The conference will bring attention to the challenges underserved students face.
“Historically underserved is not meant as a label,” said WVU-P President Chris Gilmer, organizer of the event. “It is meant as a statement of empowerment, each of us accepting, even celebrating, the uniqueness of our birth and our defining characteristics while at the same time asserting that education is a right of every person willing to work hard for it.”
Gilmer helped found the organization two years ago.
A declaration on the rights of historically underserved students was ratified when the organization was formed.
It included what many groups have faced in getting a good education, including minorities, former military, the first college students in their families and others who feel they have a right to a good education regardless of where they live or how they live their lives.
“Since then, colleges across the country have been requesting copies of this to use in their diversity and inclusion programs,” Gilmer said. “Our goal with this second think-tank is to transform it from a movement to giving it some form as a national academic center which will be housed here at WVU-Parkersburg.”
The original declaration will be on display throughout the event.
About 40 educational leaders throughout the country will attend the event, including representatives from WVU-P.
“It should be the most distinguished group of higher education leaders that have ever been assembled in Parkersburg, W.Va.,” Gilmer said. “They will be interacting with our students, faculty, staff and community for a couple of days to heighten awareness around this issue.”
They will be going over the declaration, its goals and ways to meet those goals.
Among the educational leaders participating in the think tank are Constance Slaughter-Harvey, a pioneer of the Civil Rights Movement who desegregated the University of Mississippi School of Law; Deb Daiek, president of the National Association for Developmental Education; Kevin Christian, who leads diversity efforts at the American Association of Community Colleges; Lonie Haynes, vice president of diversity and inclusion at Highmark Health; Rosalyn Nichols, lead pastor for Freedom’s Chapel Christian Church in Memphis; Sarah Armstrong Tucker, chancellor, West Virginia Council on Technical and Community Colleges; and university and college presidents.
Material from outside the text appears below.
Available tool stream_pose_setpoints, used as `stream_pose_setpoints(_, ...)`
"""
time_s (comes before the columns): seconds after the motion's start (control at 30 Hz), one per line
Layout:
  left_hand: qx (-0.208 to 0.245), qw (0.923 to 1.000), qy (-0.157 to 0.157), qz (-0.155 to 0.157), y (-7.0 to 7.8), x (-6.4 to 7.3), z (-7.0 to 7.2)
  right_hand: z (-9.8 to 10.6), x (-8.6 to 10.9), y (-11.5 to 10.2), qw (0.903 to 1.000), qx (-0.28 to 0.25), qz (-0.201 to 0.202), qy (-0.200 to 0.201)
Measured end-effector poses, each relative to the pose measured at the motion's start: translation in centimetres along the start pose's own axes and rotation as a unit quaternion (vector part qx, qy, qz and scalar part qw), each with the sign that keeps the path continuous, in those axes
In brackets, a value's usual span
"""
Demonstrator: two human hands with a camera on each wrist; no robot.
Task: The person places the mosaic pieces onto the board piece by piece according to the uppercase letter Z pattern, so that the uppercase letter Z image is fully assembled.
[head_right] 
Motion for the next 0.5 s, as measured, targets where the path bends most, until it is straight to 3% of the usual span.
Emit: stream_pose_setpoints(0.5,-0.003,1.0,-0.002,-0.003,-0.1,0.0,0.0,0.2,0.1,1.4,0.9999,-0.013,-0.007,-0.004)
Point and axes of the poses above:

A group of student ambassadors from WVU-P will also take part in the event.
Nichols, a graduate of LeMoyne-Owen College in Memphis, an historically African American college, said many schools educate students in a variety of career paths and professions, but do not keep alumni engaged with the schools after they graduate. Many communities also do not fully realize the benefits these colleges bring to their areas in the people they educate and the jobs they can fill.
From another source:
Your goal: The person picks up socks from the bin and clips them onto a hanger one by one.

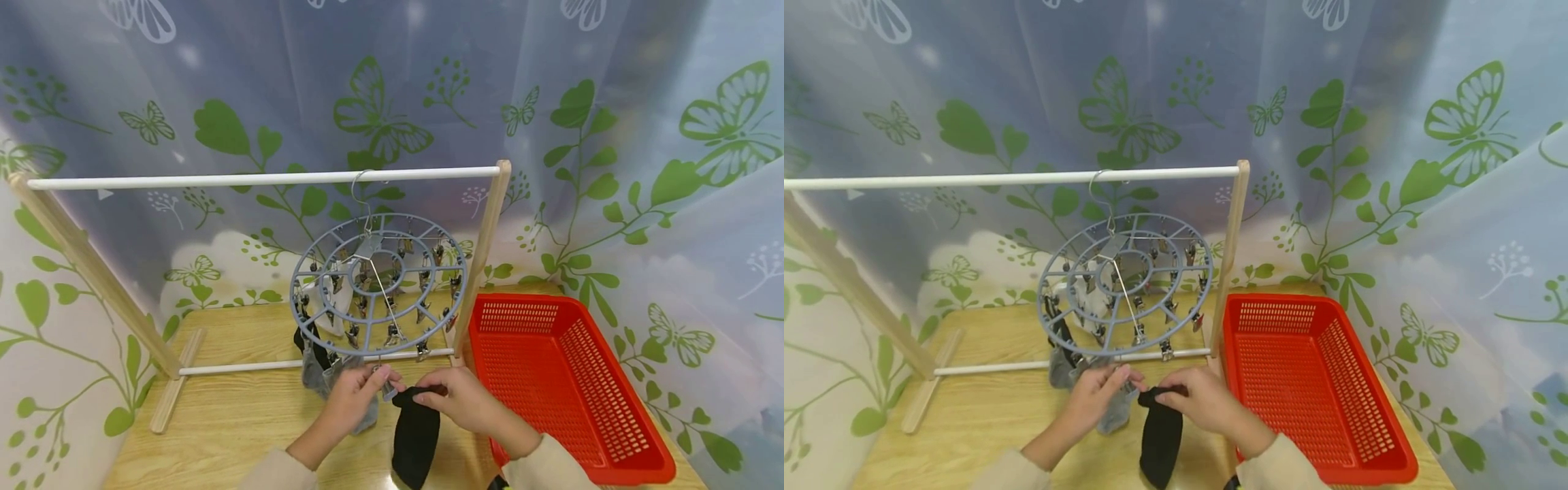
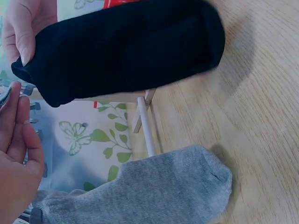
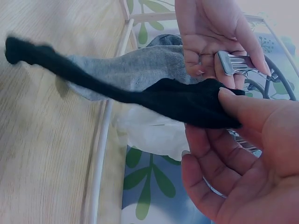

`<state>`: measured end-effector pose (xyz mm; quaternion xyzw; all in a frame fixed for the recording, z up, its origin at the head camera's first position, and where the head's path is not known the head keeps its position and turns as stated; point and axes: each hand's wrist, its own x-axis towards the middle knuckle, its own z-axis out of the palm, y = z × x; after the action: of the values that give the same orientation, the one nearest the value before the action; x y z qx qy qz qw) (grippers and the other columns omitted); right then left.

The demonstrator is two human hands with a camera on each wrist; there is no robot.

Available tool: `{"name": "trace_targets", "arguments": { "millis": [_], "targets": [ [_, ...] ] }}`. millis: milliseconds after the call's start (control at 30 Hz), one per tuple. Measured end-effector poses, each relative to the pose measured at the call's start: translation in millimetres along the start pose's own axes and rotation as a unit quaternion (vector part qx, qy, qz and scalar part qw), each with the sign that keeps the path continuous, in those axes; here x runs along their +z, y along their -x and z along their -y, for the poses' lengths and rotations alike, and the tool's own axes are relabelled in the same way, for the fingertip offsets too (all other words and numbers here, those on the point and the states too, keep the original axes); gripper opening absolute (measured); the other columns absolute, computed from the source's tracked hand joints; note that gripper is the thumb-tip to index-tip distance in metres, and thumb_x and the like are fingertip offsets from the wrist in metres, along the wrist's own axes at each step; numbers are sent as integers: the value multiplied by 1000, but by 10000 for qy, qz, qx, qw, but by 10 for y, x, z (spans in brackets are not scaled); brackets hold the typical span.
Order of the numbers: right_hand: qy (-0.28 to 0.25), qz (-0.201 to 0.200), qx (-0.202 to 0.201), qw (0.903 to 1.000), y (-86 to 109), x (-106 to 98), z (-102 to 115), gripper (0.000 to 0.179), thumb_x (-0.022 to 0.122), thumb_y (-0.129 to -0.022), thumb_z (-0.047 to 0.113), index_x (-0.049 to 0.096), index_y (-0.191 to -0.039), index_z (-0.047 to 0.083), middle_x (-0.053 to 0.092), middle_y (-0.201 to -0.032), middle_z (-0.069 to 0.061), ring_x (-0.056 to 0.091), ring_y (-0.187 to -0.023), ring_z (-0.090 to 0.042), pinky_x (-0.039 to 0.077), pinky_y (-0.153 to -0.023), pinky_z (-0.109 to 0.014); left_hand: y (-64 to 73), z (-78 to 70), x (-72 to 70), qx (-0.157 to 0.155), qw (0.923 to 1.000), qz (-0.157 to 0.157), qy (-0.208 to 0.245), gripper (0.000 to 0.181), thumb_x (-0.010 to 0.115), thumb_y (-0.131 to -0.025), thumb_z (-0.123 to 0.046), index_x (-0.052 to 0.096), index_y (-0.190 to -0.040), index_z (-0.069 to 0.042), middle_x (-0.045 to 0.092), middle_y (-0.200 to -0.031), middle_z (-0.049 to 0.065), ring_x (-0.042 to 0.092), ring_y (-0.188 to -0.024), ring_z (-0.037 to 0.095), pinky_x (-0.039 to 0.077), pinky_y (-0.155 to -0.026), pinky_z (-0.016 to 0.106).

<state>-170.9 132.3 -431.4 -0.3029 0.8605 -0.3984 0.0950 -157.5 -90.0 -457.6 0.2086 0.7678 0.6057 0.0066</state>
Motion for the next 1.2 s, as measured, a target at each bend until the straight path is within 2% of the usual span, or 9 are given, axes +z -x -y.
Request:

“It is a gift to the community and needs to be supported,” she said.
Nichols will be doing the invocation at the beginning of the conference and it will be about faith and experience.
“It will be a prayer that speaks to the role and value of these institutions and the role faith played in their creation and sustaining them,” she said.
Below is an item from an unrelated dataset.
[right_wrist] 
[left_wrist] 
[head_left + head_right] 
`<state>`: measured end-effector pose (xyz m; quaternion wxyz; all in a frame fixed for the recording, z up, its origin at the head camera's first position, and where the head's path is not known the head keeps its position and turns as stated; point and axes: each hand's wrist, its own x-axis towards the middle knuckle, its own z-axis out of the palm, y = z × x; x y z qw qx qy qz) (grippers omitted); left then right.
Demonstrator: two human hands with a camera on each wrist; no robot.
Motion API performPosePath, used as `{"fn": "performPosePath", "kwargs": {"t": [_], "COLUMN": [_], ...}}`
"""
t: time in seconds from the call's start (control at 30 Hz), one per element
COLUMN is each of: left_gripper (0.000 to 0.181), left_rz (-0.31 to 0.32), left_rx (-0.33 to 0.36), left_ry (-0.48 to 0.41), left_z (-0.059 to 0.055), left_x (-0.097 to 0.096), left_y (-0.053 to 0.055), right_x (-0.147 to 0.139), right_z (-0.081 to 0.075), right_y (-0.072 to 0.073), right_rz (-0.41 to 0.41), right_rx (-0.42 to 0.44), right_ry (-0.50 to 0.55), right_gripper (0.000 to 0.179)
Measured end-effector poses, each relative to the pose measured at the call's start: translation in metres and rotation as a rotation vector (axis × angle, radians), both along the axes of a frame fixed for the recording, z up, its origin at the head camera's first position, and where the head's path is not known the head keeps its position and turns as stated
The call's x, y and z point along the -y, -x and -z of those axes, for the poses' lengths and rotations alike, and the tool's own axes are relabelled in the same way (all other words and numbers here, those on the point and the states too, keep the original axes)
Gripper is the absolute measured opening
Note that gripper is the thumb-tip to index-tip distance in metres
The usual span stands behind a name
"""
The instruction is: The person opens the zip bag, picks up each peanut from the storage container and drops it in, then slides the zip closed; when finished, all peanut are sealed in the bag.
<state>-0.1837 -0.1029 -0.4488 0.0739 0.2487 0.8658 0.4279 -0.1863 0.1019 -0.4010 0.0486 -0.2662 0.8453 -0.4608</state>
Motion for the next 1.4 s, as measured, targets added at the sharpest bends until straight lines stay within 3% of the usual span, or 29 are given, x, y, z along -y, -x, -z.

This will be the first time Nichols has participated with the Institutes and is looking forward to gaining “insight and wisdom” from all of the other participants. She likes the idea of promoting diversity even as such ideas are not popular in a lot of parts of the country. Many of these schools serve students who don’t have many options to get an education.
“For many, it is not about choice, it is a necessity,” Nichols said.
The conference’s public events kick off at 9 a.m. Friday in the college theater. A town hall open to the public will be held at 11 a.m. Friday at the college theater.
An exhibition of the documentary art exhibition “A Peace of My Mind” by John Noltner, featuring stories of peace from across the country, will be on display at WVU-P and a presentation will be made at the town hall meeting. The attendees will have private work sessions throughout the afternoon.
At 4 p.m., the event will be reopened when the college will celebrate the inauguration of Gilmer as president of the university in the Campus Multi-Purpose Room. This event will also feature a reading by poet Aaron Abeyta and a solo performance by tenor Matthew Valverde.
At 8:30 a.m. Saturday at the Blennerhassett Hotel, a panel of historically underserved students will be discussing their experiences. These include a veteran, a non-traditional student, a second-grade student and her mother who will talk about issues of race, a transgender student and her mother who will talk about their experiences.
The veteran and the non-traditional student are from WVU-P. The others are coming in from out-of-state.
Gilmer has repeatedly said no university money is going toward the event. The participants are donating their time and some will have travel and other related expenses that will be covered by the WVU-Parkersburg Foundation through private donations.
Many students in Appalachia fall in the category of historically underserved. The conference will help illustrate the challenges they face.
“This is a way to distinguish WVU-Parkersburg as part of the national conversation and a leader on national trends of inclusion in higher education in relevance to our community,” Gilmer said. “We hope the public will take advantage and come out and interact with this group.”